● **Assigned task**
Make an exact copy of all the records, one that contains none of the pictures.

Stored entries
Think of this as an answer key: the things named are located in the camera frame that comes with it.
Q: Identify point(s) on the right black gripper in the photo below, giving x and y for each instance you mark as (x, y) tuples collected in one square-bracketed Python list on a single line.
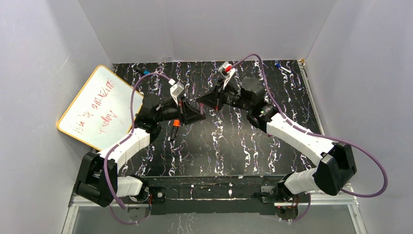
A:
[(217, 98)]

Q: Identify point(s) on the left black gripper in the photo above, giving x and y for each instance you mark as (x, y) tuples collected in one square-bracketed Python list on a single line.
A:
[(181, 113)]

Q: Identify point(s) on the orange pen cap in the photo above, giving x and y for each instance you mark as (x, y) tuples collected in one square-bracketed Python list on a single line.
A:
[(176, 123)]

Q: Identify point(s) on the orange black marker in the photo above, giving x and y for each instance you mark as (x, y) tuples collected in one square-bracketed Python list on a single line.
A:
[(173, 133)]

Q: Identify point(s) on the pink marker pen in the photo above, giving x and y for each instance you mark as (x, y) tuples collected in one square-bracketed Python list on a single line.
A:
[(202, 111)]

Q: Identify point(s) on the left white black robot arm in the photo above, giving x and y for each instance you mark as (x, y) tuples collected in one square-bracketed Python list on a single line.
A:
[(97, 179)]

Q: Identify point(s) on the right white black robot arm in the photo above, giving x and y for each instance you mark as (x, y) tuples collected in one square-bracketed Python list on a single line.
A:
[(334, 161)]

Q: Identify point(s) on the blue black marker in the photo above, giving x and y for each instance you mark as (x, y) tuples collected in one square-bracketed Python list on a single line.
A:
[(142, 71)]

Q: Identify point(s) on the blue capped white marker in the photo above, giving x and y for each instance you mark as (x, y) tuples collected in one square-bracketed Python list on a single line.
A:
[(283, 68)]

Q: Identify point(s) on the yellow framed whiteboard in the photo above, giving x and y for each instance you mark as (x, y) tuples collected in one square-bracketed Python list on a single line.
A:
[(100, 114)]

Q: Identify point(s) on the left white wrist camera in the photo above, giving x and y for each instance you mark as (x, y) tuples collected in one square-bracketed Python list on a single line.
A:
[(176, 90)]

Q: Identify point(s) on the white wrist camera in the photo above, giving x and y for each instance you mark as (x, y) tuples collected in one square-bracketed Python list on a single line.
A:
[(176, 90), (227, 71)]

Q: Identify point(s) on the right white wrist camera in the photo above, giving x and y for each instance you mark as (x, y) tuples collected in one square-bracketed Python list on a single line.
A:
[(227, 71)]

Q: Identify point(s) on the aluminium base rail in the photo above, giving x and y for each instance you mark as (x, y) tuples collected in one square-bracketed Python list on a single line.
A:
[(244, 192)]

● **Response below**
Think of this as an answer key: the things named are located in the camera frame that comes with it.
Q: Identify point(s) on the right black gripper in the photo below, giving x and y for each instance you mark as (x, y) tuples collected in one square-bracketed Python list on a single line.
A:
[(217, 98)]

Q: Identify point(s) on the left black gripper in the photo above, giving x and y for each instance you mark as (x, y) tuples collected in one square-bracketed Python list on a single line.
A:
[(181, 113)]

Q: Identify point(s) on the orange pen cap in the photo above, giving x and y for each instance you mark as (x, y) tuples collected in one square-bracketed Python list on a single line.
A:
[(176, 123)]

Q: Identify point(s) on the orange black marker in the photo above, giving x and y for each instance you mark as (x, y) tuples collected in one square-bracketed Python list on a single line.
A:
[(173, 133)]

Q: Identify point(s) on the pink marker pen in the photo above, giving x and y for each instance you mark as (x, y) tuples collected in one square-bracketed Python list on a single line.
A:
[(202, 111)]

Q: Identify point(s) on the left white black robot arm in the photo above, giving x and y for each instance you mark as (x, y) tuples collected in one square-bracketed Python list on a single line.
A:
[(97, 179)]

Q: Identify point(s) on the right white black robot arm in the photo above, giving x and y for each instance you mark as (x, y) tuples collected in one square-bracketed Python list on a single line.
A:
[(334, 161)]

Q: Identify point(s) on the blue black marker in the photo above, giving x and y for each instance you mark as (x, y) tuples collected in one square-bracketed Python list on a single line.
A:
[(142, 71)]

Q: Identify point(s) on the blue capped white marker in the photo above, giving x and y for each instance you mark as (x, y) tuples collected in one square-bracketed Python list on a single line.
A:
[(283, 68)]

Q: Identify point(s) on the yellow framed whiteboard in the photo above, giving x and y for each instance you mark as (x, y) tuples collected in one square-bracketed Python list on a single line.
A:
[(100, 114)]

Q: Identify point(s) on the left white wrist camera in the photo above, giving x and y for each instance you mark as (x, y) tuples collected in one square-bracketed Python list on a single line.
A:
[(176, 90)]

Q: Identify point(s) on the white wrist camera in the photo above, giving x and y for each instance you mark as (x, y) tuples collected in one square-bracketed Python list on a single line.
A:
[(176, 90), (227, 71)]

Q: Identify point(s) on the right white wrist camera in the photo above, giving x and y for each instance you mark as (x, y) tuples collected in one square-bracketed Python list on a single line.
A:
[(227, 71)]

Q: Identify point(s) on the aluminium base rail in the photo above, giving x and y for each instance you mark as (x, y) tuples collected in one square-bracketed Python list on a single line.
A:
[(244, 192)]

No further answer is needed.